Collected data entries
┄┄┄┄┄┄

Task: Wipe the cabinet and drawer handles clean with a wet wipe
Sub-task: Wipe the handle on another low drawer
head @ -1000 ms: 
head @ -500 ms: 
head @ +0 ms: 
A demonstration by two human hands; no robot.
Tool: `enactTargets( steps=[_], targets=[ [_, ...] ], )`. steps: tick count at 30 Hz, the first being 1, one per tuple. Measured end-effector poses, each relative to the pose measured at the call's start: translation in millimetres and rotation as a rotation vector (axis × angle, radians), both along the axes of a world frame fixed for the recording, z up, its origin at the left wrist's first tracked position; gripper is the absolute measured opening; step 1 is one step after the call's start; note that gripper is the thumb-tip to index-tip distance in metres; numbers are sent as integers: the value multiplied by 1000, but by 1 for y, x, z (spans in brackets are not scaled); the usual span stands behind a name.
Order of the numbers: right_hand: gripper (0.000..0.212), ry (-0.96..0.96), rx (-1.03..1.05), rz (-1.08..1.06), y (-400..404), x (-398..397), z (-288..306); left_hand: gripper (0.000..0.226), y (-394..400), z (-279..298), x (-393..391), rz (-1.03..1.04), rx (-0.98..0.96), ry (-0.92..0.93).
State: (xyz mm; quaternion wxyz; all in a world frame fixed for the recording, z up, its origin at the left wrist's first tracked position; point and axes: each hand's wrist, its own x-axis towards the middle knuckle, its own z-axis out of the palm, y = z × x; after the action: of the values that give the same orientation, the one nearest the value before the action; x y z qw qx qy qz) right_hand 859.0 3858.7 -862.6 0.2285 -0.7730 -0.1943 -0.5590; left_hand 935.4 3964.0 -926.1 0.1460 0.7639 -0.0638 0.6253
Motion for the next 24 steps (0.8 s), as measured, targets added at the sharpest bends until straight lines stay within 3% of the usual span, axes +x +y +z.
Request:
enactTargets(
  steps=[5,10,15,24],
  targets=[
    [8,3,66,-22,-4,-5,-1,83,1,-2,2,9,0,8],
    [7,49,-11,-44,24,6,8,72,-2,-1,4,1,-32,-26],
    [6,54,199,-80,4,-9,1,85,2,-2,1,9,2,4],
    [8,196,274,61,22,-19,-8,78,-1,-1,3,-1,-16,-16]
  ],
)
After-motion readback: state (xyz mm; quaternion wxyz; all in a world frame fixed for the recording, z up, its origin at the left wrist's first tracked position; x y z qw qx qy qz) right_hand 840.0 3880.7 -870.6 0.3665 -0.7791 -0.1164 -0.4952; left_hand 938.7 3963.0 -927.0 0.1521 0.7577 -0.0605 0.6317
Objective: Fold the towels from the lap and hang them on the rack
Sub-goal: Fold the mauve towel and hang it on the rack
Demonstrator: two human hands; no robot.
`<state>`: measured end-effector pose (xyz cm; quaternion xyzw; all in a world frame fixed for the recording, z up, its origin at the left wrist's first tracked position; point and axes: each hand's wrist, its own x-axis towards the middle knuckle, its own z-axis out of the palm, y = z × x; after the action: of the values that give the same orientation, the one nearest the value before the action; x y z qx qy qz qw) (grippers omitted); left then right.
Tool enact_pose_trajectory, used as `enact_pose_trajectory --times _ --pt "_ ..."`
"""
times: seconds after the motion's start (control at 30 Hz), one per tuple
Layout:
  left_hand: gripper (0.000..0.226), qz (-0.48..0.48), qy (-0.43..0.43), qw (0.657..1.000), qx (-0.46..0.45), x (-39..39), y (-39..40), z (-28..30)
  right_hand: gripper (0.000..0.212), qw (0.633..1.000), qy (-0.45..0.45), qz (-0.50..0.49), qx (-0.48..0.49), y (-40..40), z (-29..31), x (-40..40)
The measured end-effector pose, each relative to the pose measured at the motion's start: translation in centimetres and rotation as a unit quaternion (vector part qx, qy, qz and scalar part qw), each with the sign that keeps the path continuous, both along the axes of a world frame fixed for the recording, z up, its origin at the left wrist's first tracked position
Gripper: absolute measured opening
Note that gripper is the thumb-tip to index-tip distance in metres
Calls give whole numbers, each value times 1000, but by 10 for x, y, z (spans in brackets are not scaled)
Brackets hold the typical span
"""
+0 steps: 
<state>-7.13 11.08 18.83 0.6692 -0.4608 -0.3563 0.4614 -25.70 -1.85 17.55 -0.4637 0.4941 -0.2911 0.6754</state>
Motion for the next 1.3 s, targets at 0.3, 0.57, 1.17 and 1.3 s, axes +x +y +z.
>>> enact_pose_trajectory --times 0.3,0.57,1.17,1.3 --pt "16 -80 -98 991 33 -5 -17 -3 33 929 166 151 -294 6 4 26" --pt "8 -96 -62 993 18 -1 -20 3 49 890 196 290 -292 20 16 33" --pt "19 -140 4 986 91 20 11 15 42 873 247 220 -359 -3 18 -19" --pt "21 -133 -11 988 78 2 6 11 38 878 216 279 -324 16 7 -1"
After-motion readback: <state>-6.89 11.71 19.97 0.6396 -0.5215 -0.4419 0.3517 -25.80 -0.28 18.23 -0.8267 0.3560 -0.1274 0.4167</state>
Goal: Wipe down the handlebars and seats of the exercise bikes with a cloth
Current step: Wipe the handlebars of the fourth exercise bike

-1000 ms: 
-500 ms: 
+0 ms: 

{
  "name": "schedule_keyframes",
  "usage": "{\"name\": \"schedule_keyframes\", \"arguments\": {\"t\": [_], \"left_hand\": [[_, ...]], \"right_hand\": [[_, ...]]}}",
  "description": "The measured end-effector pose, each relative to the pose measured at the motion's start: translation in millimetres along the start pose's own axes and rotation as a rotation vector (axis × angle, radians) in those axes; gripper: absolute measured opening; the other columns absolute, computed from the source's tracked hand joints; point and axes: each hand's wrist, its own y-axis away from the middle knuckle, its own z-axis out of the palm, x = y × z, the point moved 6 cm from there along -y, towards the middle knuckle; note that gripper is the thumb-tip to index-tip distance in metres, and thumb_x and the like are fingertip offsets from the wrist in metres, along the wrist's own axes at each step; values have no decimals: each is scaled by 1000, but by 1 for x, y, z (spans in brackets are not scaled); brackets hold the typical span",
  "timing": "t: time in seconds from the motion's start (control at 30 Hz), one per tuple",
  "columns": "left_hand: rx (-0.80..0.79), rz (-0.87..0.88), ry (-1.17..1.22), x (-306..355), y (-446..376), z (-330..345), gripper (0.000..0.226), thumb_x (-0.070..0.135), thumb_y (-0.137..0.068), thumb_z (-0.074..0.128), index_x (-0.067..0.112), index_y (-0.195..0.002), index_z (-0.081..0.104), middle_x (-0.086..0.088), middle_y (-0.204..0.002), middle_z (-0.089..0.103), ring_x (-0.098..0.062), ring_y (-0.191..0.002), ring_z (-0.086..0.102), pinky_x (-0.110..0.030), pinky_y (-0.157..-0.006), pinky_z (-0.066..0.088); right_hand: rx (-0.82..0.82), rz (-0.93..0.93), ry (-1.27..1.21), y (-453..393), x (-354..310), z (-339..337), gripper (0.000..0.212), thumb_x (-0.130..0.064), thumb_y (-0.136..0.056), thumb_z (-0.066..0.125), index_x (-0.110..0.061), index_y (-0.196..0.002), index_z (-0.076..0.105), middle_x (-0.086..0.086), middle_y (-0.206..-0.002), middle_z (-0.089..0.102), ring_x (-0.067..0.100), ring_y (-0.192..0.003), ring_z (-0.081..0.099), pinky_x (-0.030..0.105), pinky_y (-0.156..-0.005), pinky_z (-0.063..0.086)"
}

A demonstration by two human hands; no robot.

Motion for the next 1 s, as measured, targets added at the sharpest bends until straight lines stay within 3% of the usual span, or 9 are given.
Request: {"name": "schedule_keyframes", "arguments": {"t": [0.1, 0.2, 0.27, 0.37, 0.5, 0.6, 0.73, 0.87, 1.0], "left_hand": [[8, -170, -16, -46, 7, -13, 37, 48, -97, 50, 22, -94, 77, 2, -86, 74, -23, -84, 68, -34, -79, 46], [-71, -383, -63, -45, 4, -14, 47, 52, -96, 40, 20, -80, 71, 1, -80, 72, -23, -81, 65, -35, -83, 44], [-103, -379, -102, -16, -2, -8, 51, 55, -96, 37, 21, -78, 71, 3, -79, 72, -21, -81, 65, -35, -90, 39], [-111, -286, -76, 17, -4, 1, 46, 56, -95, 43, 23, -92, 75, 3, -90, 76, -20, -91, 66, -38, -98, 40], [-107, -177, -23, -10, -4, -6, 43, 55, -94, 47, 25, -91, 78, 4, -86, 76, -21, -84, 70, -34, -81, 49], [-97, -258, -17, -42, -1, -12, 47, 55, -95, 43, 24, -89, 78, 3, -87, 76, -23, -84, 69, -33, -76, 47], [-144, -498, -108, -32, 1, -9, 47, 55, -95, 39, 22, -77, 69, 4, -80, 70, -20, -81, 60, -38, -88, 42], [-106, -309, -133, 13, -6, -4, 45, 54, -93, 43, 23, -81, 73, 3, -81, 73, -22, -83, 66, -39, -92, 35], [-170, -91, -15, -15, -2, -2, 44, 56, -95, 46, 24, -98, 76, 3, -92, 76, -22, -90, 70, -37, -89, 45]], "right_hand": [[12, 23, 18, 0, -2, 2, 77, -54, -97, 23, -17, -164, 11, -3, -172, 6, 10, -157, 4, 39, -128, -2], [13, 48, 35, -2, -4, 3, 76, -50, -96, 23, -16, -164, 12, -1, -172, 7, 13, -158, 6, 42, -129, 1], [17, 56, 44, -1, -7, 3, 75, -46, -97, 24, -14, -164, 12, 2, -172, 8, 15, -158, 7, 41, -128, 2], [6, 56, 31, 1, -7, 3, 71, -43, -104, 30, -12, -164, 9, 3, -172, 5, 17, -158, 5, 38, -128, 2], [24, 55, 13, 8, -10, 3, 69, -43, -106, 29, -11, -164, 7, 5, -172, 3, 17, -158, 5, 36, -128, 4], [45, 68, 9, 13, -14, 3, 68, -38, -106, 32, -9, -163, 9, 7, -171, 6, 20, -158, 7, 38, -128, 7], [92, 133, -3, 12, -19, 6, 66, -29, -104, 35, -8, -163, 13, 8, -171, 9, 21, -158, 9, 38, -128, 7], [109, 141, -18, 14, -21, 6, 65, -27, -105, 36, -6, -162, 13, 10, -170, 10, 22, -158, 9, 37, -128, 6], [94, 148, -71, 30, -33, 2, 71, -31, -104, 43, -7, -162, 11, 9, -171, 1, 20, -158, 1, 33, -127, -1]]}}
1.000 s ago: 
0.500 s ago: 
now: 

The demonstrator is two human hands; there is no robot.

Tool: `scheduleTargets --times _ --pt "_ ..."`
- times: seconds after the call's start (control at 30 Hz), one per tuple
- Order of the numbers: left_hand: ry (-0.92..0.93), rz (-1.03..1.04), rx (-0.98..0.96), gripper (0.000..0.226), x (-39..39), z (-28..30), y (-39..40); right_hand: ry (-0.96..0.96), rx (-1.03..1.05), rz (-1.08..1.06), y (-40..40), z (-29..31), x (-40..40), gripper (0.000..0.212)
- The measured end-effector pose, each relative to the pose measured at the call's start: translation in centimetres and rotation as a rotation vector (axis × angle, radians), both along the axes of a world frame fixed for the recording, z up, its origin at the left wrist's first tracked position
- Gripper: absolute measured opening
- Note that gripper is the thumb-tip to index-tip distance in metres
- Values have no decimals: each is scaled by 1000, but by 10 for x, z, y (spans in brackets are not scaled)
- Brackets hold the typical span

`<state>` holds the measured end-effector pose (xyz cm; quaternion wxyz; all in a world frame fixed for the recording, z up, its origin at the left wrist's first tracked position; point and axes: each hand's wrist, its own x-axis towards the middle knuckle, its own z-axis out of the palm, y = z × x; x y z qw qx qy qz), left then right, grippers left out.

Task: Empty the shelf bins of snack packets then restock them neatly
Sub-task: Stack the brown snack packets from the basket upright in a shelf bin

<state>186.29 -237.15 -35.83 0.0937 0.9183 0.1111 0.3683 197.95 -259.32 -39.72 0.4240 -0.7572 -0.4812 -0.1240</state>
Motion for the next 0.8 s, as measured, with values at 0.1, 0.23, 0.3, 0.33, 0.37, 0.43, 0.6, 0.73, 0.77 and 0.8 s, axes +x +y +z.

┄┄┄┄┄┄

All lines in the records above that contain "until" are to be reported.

Motion for the next 24 steps (0.8 s), as measured, targets added at the sharpest bends until straight lines stay within 3% of the usual span, axes +x +y +z.
Motion for the next 1 s, as measured, targets added at the sharpest bends until straight lines stay within 3% of the usual span, or 9 are given.

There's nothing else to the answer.